When you are planning to move out of a rental unit, there are several items you must finalize per a typical lease agreement before, during, and after you turn the keys over to the landlord. Following the lease and local customary terms will help you properly satisfy your obligations, which will hopefully help get you a large amount of your security deposit returned.
A typical lease agreement might have the following terms: Upon termination of lease, the tenant is to:
- Give Landlord all copies of keys;
- Vacate and surrender premises to landlord;
- Vacate storage and parking;
- Remove debris and clean the premises to the original move-in condition;
- Reverse any modifications to premises unless otherwise agreed upon in writing;
- Provide a forwarding address to the Landlord.
Once your decide to move, give proper notice to the landlord per the lease. Most leases require 30 days written notice of intent to vacate the premises, but ensure that you follow your exact lease agreement and make certain that your landlord receives the notice. This way, there will be no misunderstandings regarding the date of your lease termination.
Next, though not typically required per the lease, you should set up a pre-move out inspection with the landlord. Plan for this to occur a week or so before you intend to vacate the property. The landlord can inspect the premises with you and give you written notice of any items that they believe should be cleaned, repaired, repainted, or otherwise fixed before you move. This will give you time to do the work so it will not be taken out of your security deposit once you leave.
When you begin actually moving out, it's a good idea to have a professional service come clean the property. It could be $100 – $150, which may be money well spent to relieve you of the hassle and time-consuming nature of cleaning the property yourself. Let the landlord know and consider using their recommended maid service so that everyone is satisfied with the cleaning job.
You'll also need to restore the unit to the condition it was in when you moved in. That means pulling nails from the walls, patching and painting any holes, repainting as needed, etc. Hopefully, if you made significant alterations to your rental unit, you actually received approval to do these at the time the alterations were made. And if you had them approved, maybe you also had the foresight to obtain approval for the owner to allow those changes to be left at lease termination. If this is the case, this is one step you can skip!

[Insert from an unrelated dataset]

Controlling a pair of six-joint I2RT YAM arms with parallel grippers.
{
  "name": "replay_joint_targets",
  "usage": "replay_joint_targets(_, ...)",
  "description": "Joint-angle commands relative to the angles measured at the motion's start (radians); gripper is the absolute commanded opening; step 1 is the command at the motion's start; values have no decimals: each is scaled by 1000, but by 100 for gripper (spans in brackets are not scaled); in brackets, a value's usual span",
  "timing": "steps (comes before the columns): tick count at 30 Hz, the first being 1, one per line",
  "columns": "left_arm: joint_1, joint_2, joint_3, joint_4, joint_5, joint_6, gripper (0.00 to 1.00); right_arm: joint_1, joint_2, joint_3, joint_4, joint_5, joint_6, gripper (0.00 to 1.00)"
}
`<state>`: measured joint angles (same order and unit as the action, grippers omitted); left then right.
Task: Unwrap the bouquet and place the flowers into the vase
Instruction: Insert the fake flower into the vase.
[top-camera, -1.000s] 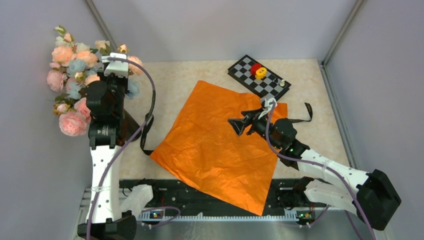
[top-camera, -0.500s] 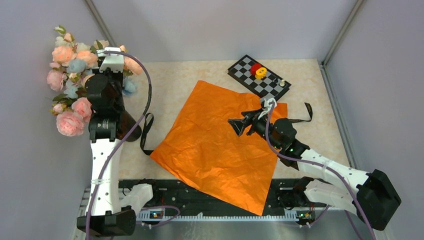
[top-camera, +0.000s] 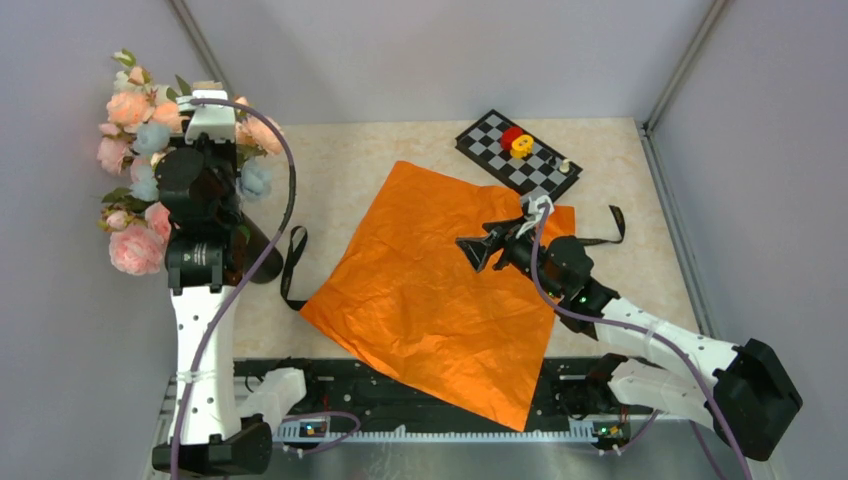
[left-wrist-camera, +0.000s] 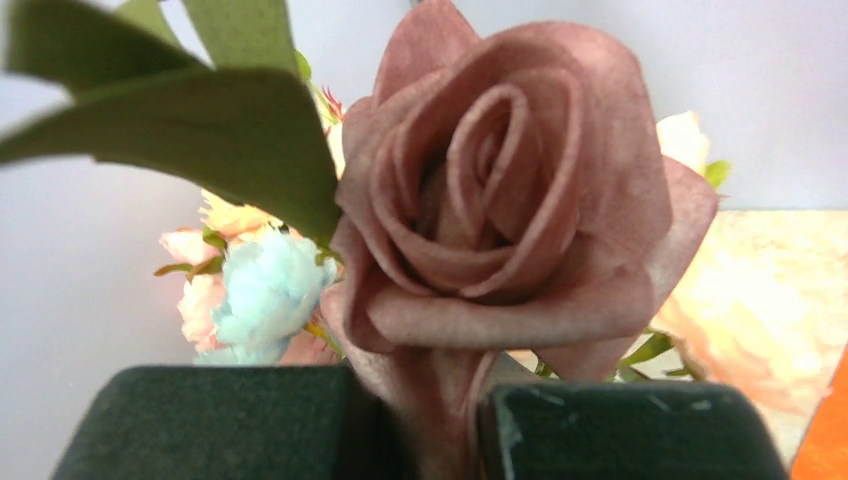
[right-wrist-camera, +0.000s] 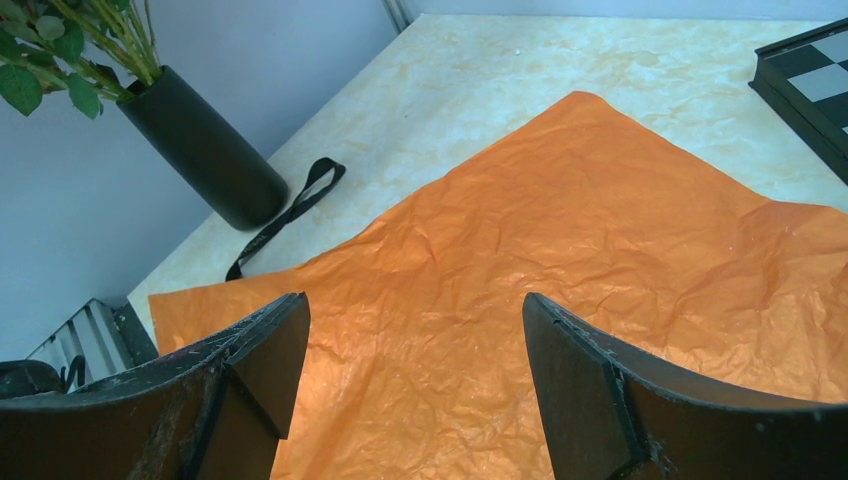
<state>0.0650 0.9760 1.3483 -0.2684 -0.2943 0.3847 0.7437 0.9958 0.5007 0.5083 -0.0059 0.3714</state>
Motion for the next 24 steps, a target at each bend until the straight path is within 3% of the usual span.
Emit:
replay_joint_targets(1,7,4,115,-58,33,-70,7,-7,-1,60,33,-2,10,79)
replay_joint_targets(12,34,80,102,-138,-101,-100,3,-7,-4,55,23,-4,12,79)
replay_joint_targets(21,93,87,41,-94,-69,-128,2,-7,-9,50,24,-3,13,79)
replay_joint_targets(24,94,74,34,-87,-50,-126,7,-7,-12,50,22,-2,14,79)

Each state has specific rules regarding security deposits, and your lease governs what the landlord can withhold from that deposit. Any past rent, water bills, or repairs to damages you caused can generally be withheld. However, some landlords may try to keep excessive amounts. If this happens to you, do some research on your state’s landlord/tenant rules and laws and hopefully all parties will come to an agreement on finalizing the lease terms. Sometimes, private sites have good information too, such as San Diego's Tenant’s Legal Center, which provides a lot of information for local renters.
One common move-out dispute issue is what is damage vs. what is normal wear and tear. For example, if you stayed one year and have excessively soiled the carpets with mud and pet hair, that will likely be considered damage. But if you were there for five years, that may be considered as general wear and tear. You should be charged for damage, but you shouldn’t be charged for wear and tear.
When you are finally out of the rental unit and it is sufficiently clean, you should lock the place up, return the keys, and pay the final utility bills. That should effectively terminate your lease. State law will govern when your security deposit has to be returned and how the owner has to account for any monies kept. In addition, if you kept up good relations with the owner, cleaned and repaired the place, and acted responsibly throughout your tenancy, your lease termination should be a fair, reasonable, and good experience for all.